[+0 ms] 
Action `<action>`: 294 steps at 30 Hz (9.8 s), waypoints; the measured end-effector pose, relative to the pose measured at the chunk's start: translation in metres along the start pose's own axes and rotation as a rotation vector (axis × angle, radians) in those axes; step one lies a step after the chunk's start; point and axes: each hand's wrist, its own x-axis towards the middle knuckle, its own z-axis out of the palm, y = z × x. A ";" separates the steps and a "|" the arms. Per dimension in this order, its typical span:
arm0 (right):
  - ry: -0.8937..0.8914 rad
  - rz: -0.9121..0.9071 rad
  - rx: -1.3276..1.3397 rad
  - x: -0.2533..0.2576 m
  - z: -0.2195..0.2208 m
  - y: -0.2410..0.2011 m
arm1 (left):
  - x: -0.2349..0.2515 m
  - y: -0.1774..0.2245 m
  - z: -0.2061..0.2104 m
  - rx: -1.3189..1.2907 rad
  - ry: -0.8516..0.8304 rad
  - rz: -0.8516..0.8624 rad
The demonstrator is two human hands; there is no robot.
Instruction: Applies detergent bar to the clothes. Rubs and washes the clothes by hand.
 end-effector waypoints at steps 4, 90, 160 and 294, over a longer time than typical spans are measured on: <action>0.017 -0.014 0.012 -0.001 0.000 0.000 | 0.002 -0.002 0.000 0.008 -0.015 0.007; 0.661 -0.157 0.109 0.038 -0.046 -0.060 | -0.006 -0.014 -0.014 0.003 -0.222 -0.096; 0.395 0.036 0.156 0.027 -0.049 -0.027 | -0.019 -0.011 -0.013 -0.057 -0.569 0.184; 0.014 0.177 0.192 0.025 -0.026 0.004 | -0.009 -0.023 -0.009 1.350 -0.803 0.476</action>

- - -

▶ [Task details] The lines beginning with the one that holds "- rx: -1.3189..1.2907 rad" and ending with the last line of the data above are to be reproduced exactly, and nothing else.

▶ [Answer to this exercise]
  - rx: -1.3189..1.2907 rad
  - ry: -0.8516..0.8304 rad
  - rz: -0.8516..0.8624 rad
The demonstrator is two human hands; there is no robot.
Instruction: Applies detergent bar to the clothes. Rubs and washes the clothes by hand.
 end-effector waypoints at steps 4, 90, 160 and 294, over a longer time than typical spans are measured on: <action>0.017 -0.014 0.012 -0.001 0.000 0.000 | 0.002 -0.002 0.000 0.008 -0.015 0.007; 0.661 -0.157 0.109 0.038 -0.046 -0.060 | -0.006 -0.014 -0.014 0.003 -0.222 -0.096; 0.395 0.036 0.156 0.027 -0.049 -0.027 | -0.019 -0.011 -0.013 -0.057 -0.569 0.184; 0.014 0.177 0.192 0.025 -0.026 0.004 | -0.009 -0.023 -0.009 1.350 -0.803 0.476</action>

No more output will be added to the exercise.